Reverse Chocolate Chip Cookie (aka the White Chocolate Chip Chocolate Cookie), the Pan-Banging Version
Ingredients
- 1/4 cup brewed and cooled coffee or 1/4 cup water with 1 teaspoon instant coffee
- 6 tablespoons natural cocoa powder, divided 40 g
- 1 cup unsalted butter at room temperature 2 sticks or 225 g
- 1 1/2 cups white granulated sugar 300 g
- 1/4 cup packed dark brown sugar 55 g
- 3/4 teaspoon kosher salt
- 1/2 teaspoon baking soda
- 1 1/2 teaspoon vanilla extract
- 1 large egg
- 1 3/4 cups all-purpose flour 245 g
- 6 ounces chopped white chocolate or white chocolate chips
- Maldon sea salt or other flaky sea salt (optional but recommended)
Instructions
- Combine the coffee and 4 tablespoons of the cocoa powder in a glass measuring cup and stir to form a paste.
- Place the butter, both sugars, salt, baking soda and vanilla extract in the bowl of a stand mixer fitted with a paddle attachment. Mix together until the butter is creamy and clings to the side of the bowl. Scrape down the sides and mix in the chocolate coffee paste and egg until incorporated and consistent in color.

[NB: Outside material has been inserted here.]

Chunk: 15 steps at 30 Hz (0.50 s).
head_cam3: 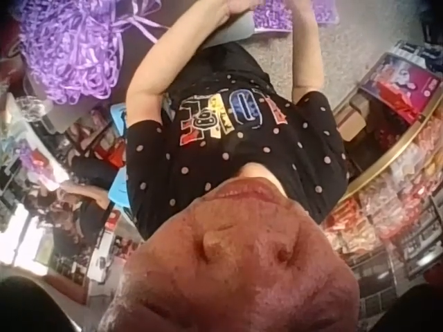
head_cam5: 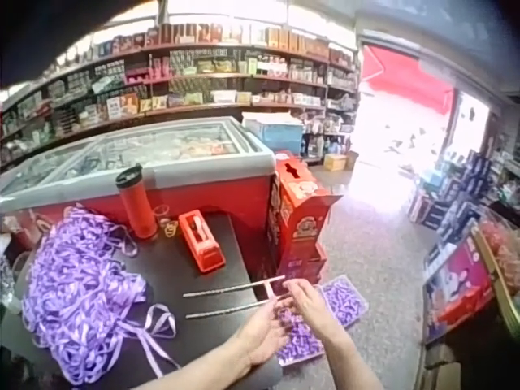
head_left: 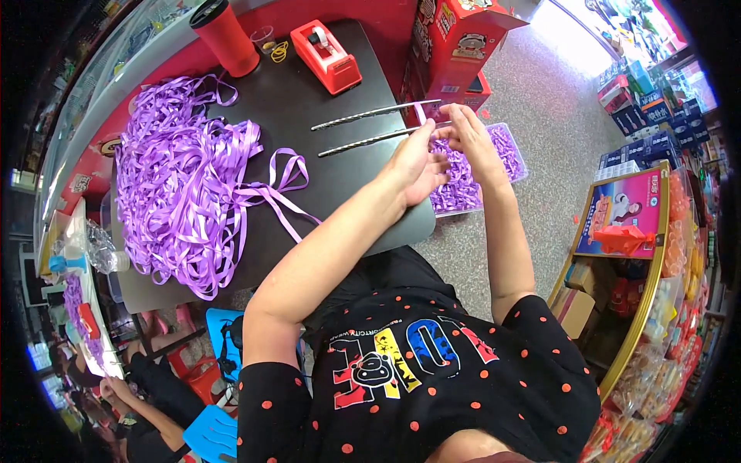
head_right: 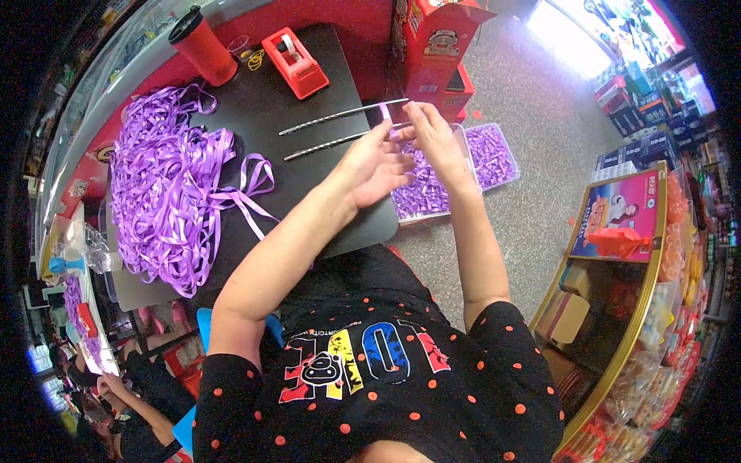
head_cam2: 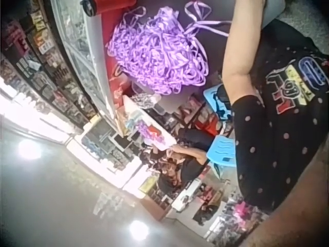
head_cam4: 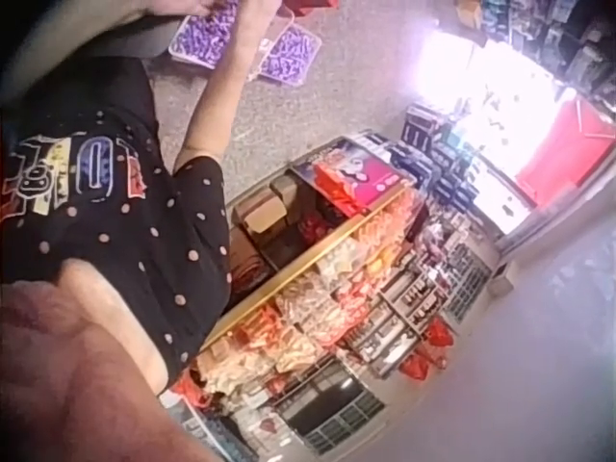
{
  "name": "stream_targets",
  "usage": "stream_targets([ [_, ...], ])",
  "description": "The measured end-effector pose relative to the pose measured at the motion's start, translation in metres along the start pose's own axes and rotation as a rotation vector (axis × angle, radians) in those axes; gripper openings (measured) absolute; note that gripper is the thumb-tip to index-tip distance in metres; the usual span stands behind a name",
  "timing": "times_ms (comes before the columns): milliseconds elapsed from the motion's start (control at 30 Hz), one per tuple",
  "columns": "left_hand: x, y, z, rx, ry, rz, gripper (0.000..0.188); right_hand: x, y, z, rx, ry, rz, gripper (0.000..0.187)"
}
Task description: Creating small decorative ribbons using a wooden jig and tape.
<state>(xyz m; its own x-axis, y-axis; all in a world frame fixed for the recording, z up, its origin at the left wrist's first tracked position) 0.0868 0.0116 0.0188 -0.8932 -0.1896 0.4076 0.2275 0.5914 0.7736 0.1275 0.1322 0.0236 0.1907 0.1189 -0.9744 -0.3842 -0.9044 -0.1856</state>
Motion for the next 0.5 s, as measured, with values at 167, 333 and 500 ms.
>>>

- Add the flour and the remaining 2 tablespoons of cocoa powder. Slowly mix together until a soft dough forms. Add the white chocolate, reserving a few pieces to garnish on top, and slowly mix it into the dough (you can do this by hand with a wooden spoon if you want).
- Preheat the oven to 350°F. Line three or four baking sheets with aluminum foil, with the dull side of the foil up. Measure out three or four balls of dough about 100 g each (3 1/2 ounces or heaping 1/3 cup). The balls should be somewhere between a golf ball and a baseball. Place the balls on one of the baking sheet, as far apart as possible from each other, then move the baking sheet with the dough to the freezer. Leave in there for 15 minutes. Measure out the remaining balls in the same manner but leave at room temperature.
- Once the cookie dough has chilled, remove from the freezer and place another baking sheet with cookie dough in the freezer. Put a few extra pieces of white chocolate on top of each cookie dough and sprinkle the top with a generous pinch of Maldon sea salt then place the baking sheet in the oven for 10 minutes.
- Once the 10 minutes is up, open the door of the oven and lift up the baking sheet and gently drop it back on the rack. The cookie dough will have puffed up and then deflated. Set a timer for 2 minutes, and then repeat this process, opening the oven and dropping the baking sheet. Do this a couple more times, each time waiting 2 minutes between dropping the baking sheet. Each time you “deflate” the cookie, you create ridges around the edges of the cookie, that are crisping up. You want to bake the cookie a total of 16 to 18 minutes, where the edges look dry but the middle of the cookie is still soft and puffy looking. Remove from the oven and let the cookies cool for 10 minutes in the pan. Then move the cookies from the baking sheet to a wire rack to cool completely.
- Repeat with the remaining cookies, rotating one baking sheet at a time from the counter to the freezer to the oven to bake.
Neil Helson says
Ummm!
It is amazing Irvin. I will try this on a weekend. It seems little different from a double chocolate cookie I got elsewhere.
Thanks,
DH says
Wow! What a nice recipe! I made this reverse chocolate chip cookie to give my boyfriend on Valentine day. He likes it so much.